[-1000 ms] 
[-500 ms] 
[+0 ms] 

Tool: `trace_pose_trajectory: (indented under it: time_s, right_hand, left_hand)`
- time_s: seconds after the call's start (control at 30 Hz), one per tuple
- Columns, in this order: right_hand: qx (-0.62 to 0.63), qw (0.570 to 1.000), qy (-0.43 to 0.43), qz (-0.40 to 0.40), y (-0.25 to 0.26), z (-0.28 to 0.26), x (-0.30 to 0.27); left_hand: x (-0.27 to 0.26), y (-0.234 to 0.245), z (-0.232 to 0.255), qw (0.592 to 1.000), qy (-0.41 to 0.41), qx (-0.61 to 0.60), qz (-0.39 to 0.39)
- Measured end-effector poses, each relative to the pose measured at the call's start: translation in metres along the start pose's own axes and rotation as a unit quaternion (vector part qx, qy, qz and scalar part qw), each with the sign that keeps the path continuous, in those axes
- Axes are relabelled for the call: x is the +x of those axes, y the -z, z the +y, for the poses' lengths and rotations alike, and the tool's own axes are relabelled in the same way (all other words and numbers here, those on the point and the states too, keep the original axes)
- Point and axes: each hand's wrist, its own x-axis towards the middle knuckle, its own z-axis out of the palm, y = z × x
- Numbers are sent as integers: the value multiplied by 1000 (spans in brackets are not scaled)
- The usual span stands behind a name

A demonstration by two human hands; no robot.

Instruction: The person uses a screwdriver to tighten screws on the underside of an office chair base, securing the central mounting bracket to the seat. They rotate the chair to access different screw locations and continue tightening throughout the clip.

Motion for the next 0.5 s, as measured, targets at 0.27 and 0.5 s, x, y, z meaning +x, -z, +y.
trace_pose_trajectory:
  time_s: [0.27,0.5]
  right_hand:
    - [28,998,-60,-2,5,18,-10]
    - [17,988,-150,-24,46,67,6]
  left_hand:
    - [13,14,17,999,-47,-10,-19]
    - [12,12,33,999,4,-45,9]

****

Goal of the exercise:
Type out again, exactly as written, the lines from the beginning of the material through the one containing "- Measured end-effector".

Exercise result:
[-1000 ms] 
[-500 ms] 
[+0 ms] 

Tool: `trace_pose_trajectory: (indented under it: time_s, right_hand, left_hand)`
- time_s: seconds after the call's start (control at 30 Hz), one per tuple
- Columns, in this order: right_hand: qx (-0.62 to 0.63), qw (0.570 to 1.000), qy (-0.43 to 0.43), qz (-0.40 to 0.40), y (-0.25 to 0.26), z (-0.28 to 0.26), x (-0.30 to 0.27); left_hand: x (-0.27 to 0.26), y (-0.234 to 0.245), z (-0.232 to 0.255), qw (0.592 to 1.000), qy (-0.41 to 0.41), qx (-0.61 to 0.60), qz (-0.39 to 0.39)
- Measured end-effector poses, each relative to the pose measured at the call's start: translation in metres along the start pose's own axes and rotation as a unit quaternion (vector part qx, qy, qz and scalar part qw), each with the sign that keeps the path continuous, in those axes

The exercise requires no further output.